One of the more surprising proposals of the Democratic primary campaign has so far been one of the least reported. Wesley Clark, criticizing the Bush administration for being too quick to seek military solutions to the world's problems, has proposed increasing American foreign aid and creating a cabinet-level Department of International Assistance to oversee it. For those who say the general has only a resumé and no ideas to help distinguish himself from the Democratic pack, the plan, laid out in his book Winning Modern Wars, should stand as a corrective.
Right or wrong, Clark seems to be staking out a position as the candidate who is most likely to turn American foreign policy in a less aggressive direction, focusing both on unruffling allied feathers and on placating those who actively seek to do us ill.
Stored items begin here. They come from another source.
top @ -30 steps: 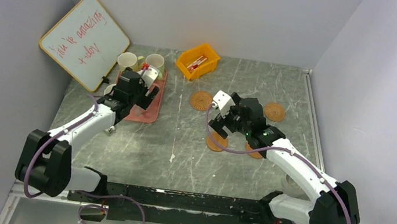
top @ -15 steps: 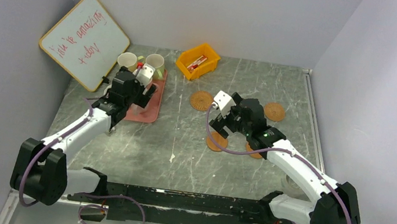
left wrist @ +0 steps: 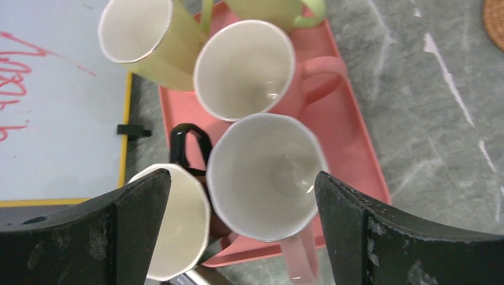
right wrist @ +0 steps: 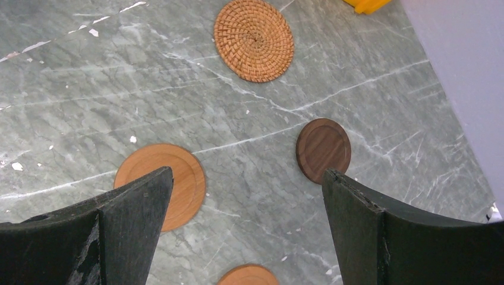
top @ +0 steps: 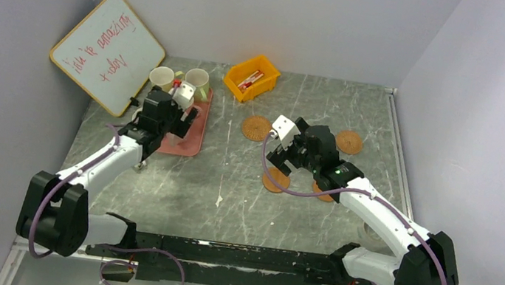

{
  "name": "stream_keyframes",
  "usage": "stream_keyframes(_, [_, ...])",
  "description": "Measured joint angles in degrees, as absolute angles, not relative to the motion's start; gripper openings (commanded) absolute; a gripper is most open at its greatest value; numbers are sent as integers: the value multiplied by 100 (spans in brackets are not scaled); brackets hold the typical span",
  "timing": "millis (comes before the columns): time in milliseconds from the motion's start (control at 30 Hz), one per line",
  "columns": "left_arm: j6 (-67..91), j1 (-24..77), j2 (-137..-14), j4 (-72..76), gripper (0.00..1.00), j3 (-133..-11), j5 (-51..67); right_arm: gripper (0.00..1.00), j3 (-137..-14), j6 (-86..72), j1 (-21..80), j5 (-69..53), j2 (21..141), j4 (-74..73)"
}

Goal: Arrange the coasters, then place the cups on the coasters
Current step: Pick up the cup from the tray.

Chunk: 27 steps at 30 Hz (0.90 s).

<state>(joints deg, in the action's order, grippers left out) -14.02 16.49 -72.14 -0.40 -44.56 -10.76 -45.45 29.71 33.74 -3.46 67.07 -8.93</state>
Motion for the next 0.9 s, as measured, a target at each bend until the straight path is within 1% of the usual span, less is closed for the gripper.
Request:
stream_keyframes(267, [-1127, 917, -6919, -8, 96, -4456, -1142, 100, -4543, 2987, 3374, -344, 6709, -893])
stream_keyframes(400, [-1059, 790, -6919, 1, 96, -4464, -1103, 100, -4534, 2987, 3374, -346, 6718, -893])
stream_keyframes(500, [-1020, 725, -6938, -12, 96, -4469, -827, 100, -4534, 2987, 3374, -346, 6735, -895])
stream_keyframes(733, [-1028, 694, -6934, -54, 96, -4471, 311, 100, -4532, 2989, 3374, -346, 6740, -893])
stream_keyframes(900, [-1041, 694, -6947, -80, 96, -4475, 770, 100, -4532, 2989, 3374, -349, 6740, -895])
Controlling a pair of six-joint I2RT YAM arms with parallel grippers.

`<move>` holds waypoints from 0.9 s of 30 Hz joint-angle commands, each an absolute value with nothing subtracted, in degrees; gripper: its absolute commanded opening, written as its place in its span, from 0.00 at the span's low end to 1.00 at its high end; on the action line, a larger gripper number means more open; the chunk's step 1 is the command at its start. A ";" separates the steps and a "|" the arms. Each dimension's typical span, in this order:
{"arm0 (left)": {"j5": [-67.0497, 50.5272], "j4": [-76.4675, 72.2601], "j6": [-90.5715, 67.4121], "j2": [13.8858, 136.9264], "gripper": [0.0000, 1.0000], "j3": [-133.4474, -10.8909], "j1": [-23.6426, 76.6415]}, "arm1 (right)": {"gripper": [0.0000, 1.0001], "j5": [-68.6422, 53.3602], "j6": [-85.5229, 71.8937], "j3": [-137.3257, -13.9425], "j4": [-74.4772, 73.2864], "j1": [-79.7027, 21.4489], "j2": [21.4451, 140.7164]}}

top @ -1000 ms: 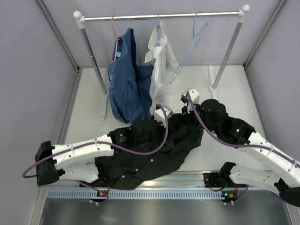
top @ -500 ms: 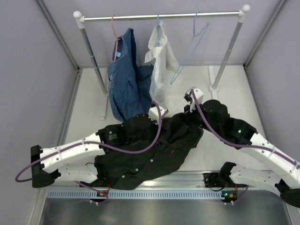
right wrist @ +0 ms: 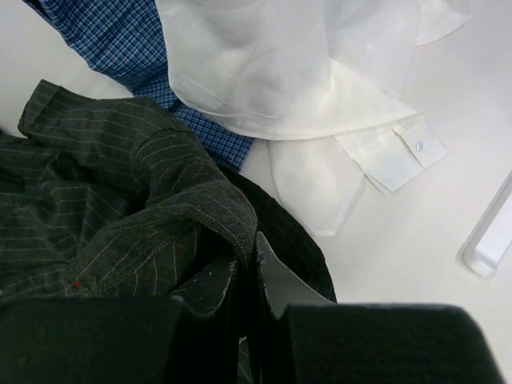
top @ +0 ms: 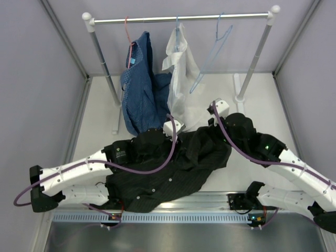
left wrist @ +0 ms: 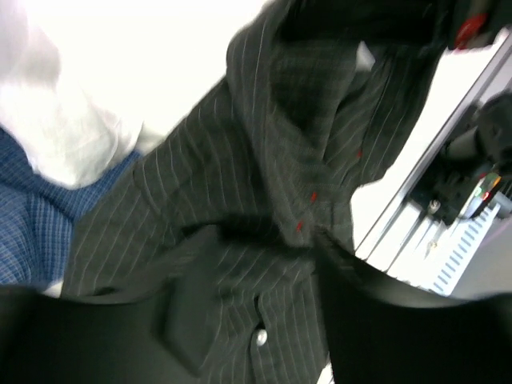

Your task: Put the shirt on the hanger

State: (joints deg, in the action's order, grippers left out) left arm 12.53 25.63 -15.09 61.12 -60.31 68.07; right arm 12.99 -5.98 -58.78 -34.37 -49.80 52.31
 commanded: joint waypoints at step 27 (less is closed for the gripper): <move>7.74 12.30 -19.25 65.31 0.10 -58.19 63.54 | 0.02 13.54 -5.27 -58.80 -33.66 -49.04 50.27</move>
State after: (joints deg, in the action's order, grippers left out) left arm 7.18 11.31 -19.84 67.51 -57.91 63.64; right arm 12.78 -5.08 -57.74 -34.33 -49.69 49.74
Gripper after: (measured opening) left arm 0.121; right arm 0.039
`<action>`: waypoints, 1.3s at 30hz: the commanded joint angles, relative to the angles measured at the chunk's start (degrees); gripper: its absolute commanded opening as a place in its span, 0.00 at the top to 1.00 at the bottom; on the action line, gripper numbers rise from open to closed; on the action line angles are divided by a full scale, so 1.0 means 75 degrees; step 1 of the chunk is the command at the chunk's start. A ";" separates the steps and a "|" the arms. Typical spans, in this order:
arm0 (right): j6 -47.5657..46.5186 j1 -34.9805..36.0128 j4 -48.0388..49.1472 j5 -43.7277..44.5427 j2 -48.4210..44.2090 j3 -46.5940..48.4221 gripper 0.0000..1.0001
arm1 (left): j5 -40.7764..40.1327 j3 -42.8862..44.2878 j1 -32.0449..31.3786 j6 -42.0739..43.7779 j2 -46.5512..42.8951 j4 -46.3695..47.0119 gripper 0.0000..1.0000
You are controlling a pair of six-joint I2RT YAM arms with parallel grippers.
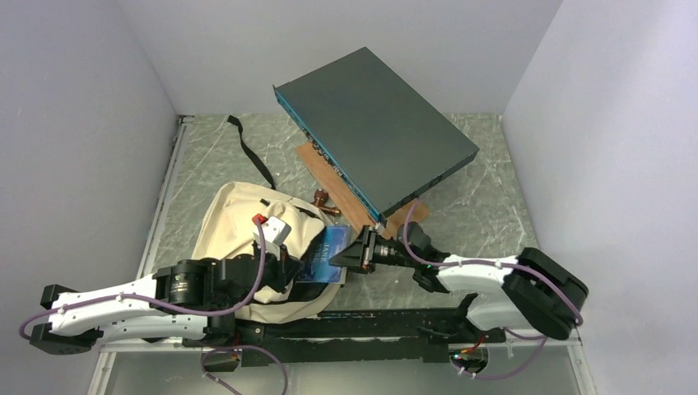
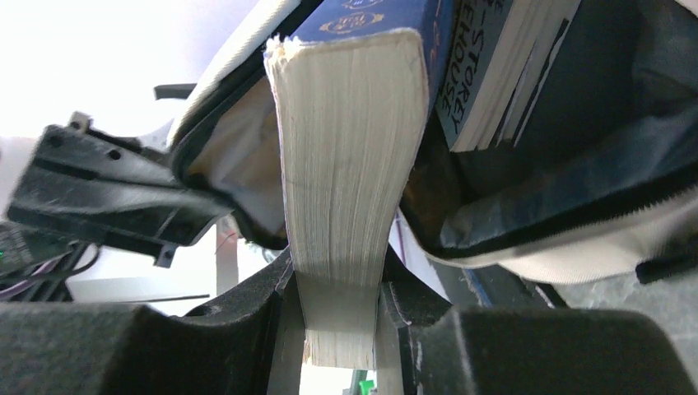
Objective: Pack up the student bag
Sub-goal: Place the book in the student bag.
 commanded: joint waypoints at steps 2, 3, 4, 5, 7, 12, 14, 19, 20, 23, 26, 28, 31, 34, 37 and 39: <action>-0.0717 0.0793 0.2602 0.1192 0.1035 0.0961 1.00 | 0.0456 0.0293 -0.0026 0.0045 -0.0137 0.1023 1.00; -0.0807 0.0904 0.2854 0.1376 0.1340 0.1006 1.00 | 0.0414 0.0229 -0.0026 0.0026 -0.0198 0.1028 1.00; -0.0884 0.0978 0.3131 0.1529 0.1623 0.1061 1.00 | 0.0358 0.0188 -0.0026 0.0014 -0.0254 0.1018 1.00; -0.0914 0.1046 0.3383 0.1648 0.1908 0.1129 1.00 | 0.0307 0.0161 -0.0026 -0.0019 -0.0317 0.0996 1.00; -0.0868 0.1164 0.4121 0.1870 0.2475 0.1197 1.00 | 0.0276 0.0162 -0.0026 -0.0070 -0.0408 0.0939 1.00; -0.0522 0.1329 0.4484 0.2214 0.3668 0.1264 0.95 | 0.0174 0.0044 -0.0026 -0.0124 -0.0571 0.0870 1.00; -0.0346 0.1377 0.4869 0.2154 0.4144 0.1321 0.89 | 0.0190 -0.0002 -0.0020 -0.0186 -0.0598 0.0885 1.00; -0.0146 0.1401 0.5139 0.2021 0.4726 0.1223 0.66 | 0.0208 -0.0212 -0.0026 -0.0198 -0.0598 0.1115 1.00; -0.0145 0.1384 0.4981 0.2064 0.4639 0.1073 0.60 | 0.0215 -0.0191 -0.0026 -0.0212 -0.0584 0.1092 1.00; -0.0543 0.1340 0.3382 0.1860 0.4138 0.0902 0.40 | 0.0263 -0.0064 -0.0026 -0.0234 -0.0529 0.0901 1.00; -0.0797 0.1268 0.2794 0.1845 0.3649 0.0514 0.27 | 0.0166 -0.0090 -0.0024 -0.0218 -0.0576 0.0870 1.00; -0.0725 0.1121 0.2921 0.1827 0.3416 0.0095 0.25 | 0.0164 -0.0064 -0.0026 -0.0277 -0.0593 0.0835 1.00; -0.0629 0.1005 0.3319 0.1925 0.3232 -0.0403 0.24 | 0.0267 -0.0092 -0.0023 -0.0334 -0.0594 0.0866 1.00; -0.0721 0.1004 0.3376 0.1762 0.3314 -0.0248 0.28 | 0.0261 -0.0177 -0.0026 -0.0312 -0.0515 0.1036 1.00; -0.0738 0.1004 0.3796 0.1640 0.3606 0.0035 0.48 | 0.0378 -0.0038 -0.0026 -0.0251 -0.0312 0.1069 1.00; -0.0737 0.1009 0.3923 0.1622 0.3805 0.0254 0.60 | 0.0414 0.0047 -0.0026 -0.0158 -0.0196 0.1059 1.00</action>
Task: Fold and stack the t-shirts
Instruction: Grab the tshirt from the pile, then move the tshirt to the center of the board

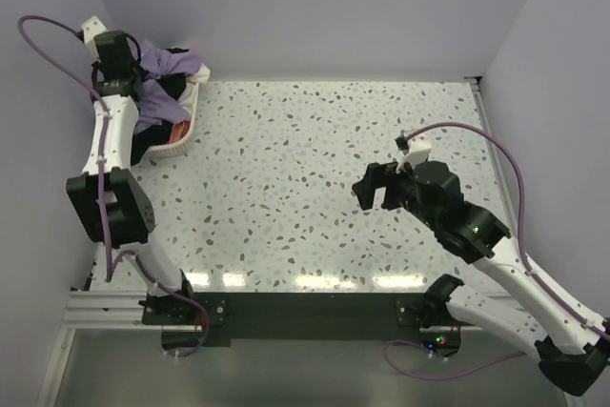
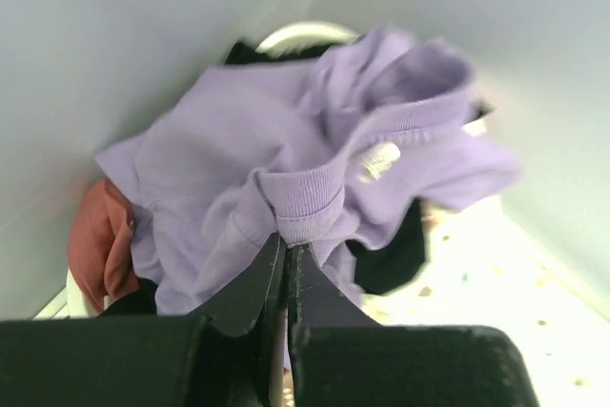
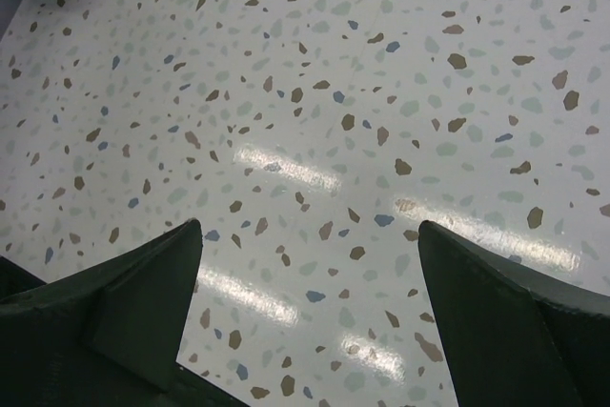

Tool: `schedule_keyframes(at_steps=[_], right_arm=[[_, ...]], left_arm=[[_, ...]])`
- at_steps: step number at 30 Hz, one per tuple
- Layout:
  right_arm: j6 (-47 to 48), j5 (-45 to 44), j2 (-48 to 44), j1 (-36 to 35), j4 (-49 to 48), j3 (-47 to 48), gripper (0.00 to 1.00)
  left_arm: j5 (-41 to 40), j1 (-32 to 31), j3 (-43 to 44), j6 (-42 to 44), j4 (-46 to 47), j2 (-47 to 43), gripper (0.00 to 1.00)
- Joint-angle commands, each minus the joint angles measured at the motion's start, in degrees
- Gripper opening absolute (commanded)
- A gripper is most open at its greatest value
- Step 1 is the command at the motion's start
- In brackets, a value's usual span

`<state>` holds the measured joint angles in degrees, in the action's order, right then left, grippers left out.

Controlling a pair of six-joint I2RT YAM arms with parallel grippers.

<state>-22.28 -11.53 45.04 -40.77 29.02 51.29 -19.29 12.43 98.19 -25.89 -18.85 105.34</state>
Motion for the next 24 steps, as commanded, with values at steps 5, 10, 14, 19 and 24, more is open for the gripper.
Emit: schedule_keyframes(at_steps=[5, 10, 14, 19, 24], right_arm=[[0.40, 0.72, 1.72, -0.09, -2.21, 4.52, 0.99], [1.36, -1.12, 3.21, -0.01, -1.68, 7.77, 0.99], [1.89, -2.88, 4.00, -0.10, -1.42, 10.67, 0.99], [1.98, -3.94, 4.36, -0.10, -0.63, 12.52, 0.99], [1.72, -4.55, 3.66, -0.09, -0.54, 13.05, 0.99]], left_arm=[[10.49, -2.05, 6.12, 0.66, 6.90, -16.11, 0.00], [10.32, -11.78, 8.41, 4.43, 9.09, -22.71, 0.00], [12.69, -17.95, 13.76, 4.27, 8.40, -26.23, 0.00], [15.94, -26.90, 16.33, 4.44, 8.39, -27.91, 0.00], [18.58, -33.41, 14.49, 4.27, 8.30, -29.05, 0.00]])
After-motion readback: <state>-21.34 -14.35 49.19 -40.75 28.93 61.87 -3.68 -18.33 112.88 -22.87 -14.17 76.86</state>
The proposal is certain to come in for mockery from the right. Most conservatives are hostile to foreign aid, both as a waste of money and on the principle that aid undercuts poor countries' incentives to fight corruption, achieve better governance, and manage their own development. And the idea of a cabinet-level department will surely inspire extra derision from those who don't think there should even be a Department of Education or Homeland Security. A Department of Giving Money Away--with a Secretary of Giving Money Away? Please.
As easy as the idea is to mock, let's hope the general sticks with it. The idea behind the department is one accepted not just by soft, lefty types: George W. Bush himself has intermittently conceded that, in the long-run war against terror, American "soft power" is a necessary complement to smoking terrorists out of their caves and blowing them apart. The United States has launched Arabic-language radio stations and magazines to sell American culture to the Arab world. Bush announced an increase in overall aid--on the condition that poor countries reform themselves before they receive it--with the Millennium Challenge Account program, launched in Monterrey in March 2002. And in the 2003 State of the Union address, he announced an increase in funding for fighting AIDS in the developing world, in a speech mainly given over to making the case for war. The juxtaposition was not haphazard. It was, however, all too rare.
The American government gives far less aid as a share of gross national income (GNI) than any other major developed country: 0.11 percent, with middle-income Egypt and Israel getting the largest share as part of the Camp David accords. This compares with 0.23 percent for Japan and 0.27 percent for Germany, the other two biggest donors by volume. The small, rich European countries devote the greatest share of their income to aid: 1.03 percent from Denmark, 0.83 percent from Norway, 0.82 percent from the Netherlands.